Look through the data that follows and copy each line with the string "text".
#### TASK INPUTS ####
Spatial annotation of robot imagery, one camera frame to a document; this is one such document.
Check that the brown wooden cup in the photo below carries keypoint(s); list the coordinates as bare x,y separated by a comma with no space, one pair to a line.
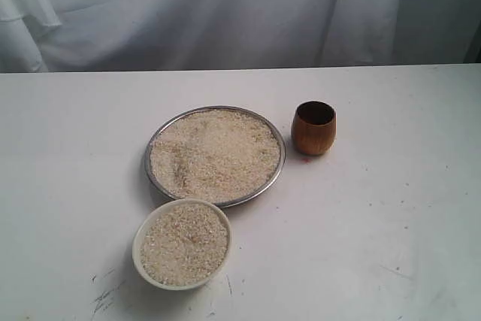
313,128

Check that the rice in metal tray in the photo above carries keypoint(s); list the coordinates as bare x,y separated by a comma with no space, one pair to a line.
214,155

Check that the round metal tray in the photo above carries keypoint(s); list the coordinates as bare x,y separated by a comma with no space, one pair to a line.
280,155

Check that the white fabric backdrop curtain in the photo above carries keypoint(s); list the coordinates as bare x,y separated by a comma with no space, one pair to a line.
140,35

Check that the rice in white bowl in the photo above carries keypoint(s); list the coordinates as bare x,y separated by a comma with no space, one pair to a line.
184,246

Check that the white ceramic bowl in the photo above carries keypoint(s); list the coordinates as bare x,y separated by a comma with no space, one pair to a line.
137,257

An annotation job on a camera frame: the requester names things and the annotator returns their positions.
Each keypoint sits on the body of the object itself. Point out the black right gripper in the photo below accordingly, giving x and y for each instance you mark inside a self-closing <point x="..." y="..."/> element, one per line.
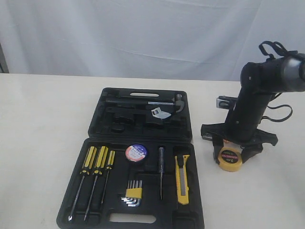
<point x="241" y="124"/>

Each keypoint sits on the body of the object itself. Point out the yellow tape measure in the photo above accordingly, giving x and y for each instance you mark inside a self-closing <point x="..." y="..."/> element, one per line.
<point x="229" y="159"/>

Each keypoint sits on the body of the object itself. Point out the yellow black utility knife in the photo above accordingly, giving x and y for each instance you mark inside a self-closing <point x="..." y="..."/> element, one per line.
<point x="181" y="179"/>

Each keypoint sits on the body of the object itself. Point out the black electrical tape roll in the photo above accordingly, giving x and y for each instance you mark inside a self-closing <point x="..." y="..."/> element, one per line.
<point x="136" y="153"/>

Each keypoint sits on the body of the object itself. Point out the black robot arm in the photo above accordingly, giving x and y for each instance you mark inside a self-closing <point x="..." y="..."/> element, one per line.
<point x="260" y="83"/>

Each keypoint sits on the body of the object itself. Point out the black plastic tool case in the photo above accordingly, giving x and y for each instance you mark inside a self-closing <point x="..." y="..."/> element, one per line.
<point x="175" y="135"/>

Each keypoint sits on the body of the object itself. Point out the orange black combination pliers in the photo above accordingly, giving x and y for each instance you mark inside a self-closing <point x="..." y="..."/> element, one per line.
<point x="209" y="137"/>

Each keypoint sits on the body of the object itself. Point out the voltage tester screwdriver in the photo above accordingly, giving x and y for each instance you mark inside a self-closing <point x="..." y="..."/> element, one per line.
<point x="161" y="169"/>

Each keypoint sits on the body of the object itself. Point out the adjustable wrench silver head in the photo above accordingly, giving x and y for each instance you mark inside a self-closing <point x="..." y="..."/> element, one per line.
<point x="154" y="116"/>

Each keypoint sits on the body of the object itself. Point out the white backdrop curtain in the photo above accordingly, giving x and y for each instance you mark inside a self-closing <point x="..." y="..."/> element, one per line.
<point x="163" y="39"/>

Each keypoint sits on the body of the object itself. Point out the hex key set yellow holder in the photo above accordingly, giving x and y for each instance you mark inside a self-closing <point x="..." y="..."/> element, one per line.
<point x="133" y="194"/>

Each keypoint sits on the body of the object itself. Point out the small yellow black screwdriver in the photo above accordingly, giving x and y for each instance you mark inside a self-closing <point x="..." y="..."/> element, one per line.
<point x="109" y="167"/>

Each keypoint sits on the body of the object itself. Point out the middle yellow black screwdriver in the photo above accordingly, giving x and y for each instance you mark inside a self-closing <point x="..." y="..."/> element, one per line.
<point x="97" y="171"/>

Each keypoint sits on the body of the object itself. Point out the large yellow black screwdriver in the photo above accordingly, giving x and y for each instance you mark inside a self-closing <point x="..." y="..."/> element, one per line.
<point x="85" y="170"/>

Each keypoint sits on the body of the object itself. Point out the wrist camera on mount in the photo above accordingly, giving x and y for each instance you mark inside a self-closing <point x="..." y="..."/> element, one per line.
<point x="225" y="102"/>

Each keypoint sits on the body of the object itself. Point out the claw hammer black handle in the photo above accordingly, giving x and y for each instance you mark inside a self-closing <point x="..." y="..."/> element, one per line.
<point x="178" y="102"/>

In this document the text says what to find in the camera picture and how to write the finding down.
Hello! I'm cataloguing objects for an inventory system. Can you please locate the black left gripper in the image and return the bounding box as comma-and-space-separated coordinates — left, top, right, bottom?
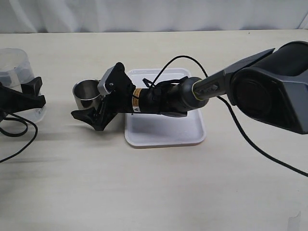
0, 77, 46, 118

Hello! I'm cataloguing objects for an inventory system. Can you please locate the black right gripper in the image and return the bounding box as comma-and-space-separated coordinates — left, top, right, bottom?
71, 62, 136, 131

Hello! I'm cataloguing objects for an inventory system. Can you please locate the stainless steel cup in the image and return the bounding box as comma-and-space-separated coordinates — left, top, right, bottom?
72, 79, 102, 110

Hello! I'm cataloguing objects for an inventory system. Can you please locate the clear plastic measuring jug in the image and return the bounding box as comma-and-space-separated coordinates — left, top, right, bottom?
0, 48, 46, 123

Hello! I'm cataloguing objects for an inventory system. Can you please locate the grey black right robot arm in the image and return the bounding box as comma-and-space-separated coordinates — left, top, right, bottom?
71, 41, 308, 134

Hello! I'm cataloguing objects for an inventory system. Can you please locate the white rectangular plastic tray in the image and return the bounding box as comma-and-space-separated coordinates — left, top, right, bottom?
125, 68, 206, 148

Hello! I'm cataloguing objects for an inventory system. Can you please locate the white backdrop curtain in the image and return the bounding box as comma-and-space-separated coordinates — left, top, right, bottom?
0, 0, 308, 33

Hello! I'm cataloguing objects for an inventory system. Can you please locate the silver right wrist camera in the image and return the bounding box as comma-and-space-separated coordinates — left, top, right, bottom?
97, 66, 116, 96

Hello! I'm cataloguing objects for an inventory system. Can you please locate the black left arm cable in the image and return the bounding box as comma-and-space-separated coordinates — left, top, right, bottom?
0, 111, 39, 163

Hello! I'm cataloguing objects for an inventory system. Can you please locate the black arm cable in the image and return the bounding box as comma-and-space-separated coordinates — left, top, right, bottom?
0, 111, 39, 163
142, 55, 308, 177

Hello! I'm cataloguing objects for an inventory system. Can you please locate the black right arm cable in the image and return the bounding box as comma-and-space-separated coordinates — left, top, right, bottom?
142, 55, 308, 177

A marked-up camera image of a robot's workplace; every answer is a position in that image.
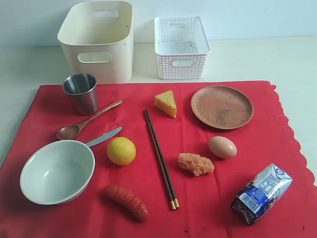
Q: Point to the brown egg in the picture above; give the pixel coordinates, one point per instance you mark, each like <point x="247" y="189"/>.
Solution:
<point x="222" y="147"/>

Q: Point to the pale green ceramic bowl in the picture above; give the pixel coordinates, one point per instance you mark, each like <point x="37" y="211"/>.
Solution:
<point x="58" y="172"/>

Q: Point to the red grilled sausage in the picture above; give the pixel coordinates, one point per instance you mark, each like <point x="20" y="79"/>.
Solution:
<point x="127" y="199"/>

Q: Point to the cream plastic storage bin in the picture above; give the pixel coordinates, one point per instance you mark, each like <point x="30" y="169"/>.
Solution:
<point x="97" y="38"/>

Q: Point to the stainless steel cup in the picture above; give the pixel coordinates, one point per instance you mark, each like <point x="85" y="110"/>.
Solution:
<point x="81" y="89"/>

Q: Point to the brown wooden spoon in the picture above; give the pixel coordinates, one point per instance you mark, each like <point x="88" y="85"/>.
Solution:
<point x="71" y="131"/>

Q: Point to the fried chicken piece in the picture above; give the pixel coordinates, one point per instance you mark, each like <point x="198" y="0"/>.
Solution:
<point x="195" y="163"/>

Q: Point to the right brown chopstick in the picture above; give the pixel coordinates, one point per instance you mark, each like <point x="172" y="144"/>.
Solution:
<point x="174" y="197"/>

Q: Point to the brown chopstick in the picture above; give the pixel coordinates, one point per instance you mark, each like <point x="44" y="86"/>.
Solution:
<point x="174" y="197"/>
<point x="157" y="158"/>

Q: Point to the metal table knife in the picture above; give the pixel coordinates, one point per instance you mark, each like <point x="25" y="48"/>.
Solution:
<point x="104" y="137"/>

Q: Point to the yellow lemon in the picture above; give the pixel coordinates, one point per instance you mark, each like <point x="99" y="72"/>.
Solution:
<point x="121" y="151"/>

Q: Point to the yellow cheese wedge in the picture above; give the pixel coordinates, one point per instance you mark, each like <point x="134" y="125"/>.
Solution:
<point x="166" y="102"/>

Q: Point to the red table cloth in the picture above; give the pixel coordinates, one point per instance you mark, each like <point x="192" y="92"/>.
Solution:
<point x="205" y="200"/>

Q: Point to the left brown chopstick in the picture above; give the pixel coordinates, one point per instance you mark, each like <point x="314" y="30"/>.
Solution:
<point x="157" y="158"/>

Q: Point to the blue silver milk carton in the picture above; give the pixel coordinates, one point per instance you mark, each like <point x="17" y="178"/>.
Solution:
<point x="258" y="196"/>

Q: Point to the brown wooden plate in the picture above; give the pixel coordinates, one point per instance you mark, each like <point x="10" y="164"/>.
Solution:
<point x="222" y="107"/>

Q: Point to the white perforated plastic basket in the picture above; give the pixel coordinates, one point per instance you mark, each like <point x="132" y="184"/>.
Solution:
<point x="181" y="47"/>

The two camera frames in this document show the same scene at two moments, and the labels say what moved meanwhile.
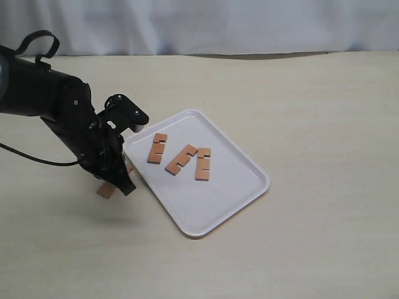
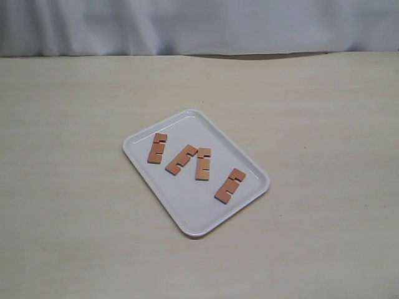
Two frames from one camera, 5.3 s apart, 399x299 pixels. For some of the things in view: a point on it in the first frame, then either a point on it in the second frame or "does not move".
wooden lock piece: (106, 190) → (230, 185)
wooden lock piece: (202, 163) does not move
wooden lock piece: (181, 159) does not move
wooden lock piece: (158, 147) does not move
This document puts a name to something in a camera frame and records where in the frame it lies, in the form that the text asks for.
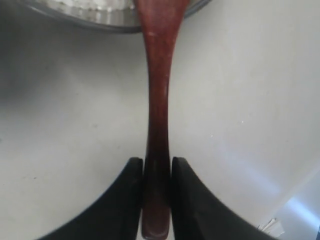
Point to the steel bowl with rice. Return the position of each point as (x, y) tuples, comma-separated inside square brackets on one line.
[(117, 16)]

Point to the dark red wooden spoon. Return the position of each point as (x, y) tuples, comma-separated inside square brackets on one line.
[(159, 48)]

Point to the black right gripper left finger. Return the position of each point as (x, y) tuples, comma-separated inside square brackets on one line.
[(114, 216)]

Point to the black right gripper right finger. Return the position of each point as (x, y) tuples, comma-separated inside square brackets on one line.
[(198, 215)]
####
* [REPLY TO THE TASK]:
In this document the text says what to find in the camera picture and how to write the finding down.
This document puts a name to something in a camera frame and records where in the frame it lies, in the form that the text asks for.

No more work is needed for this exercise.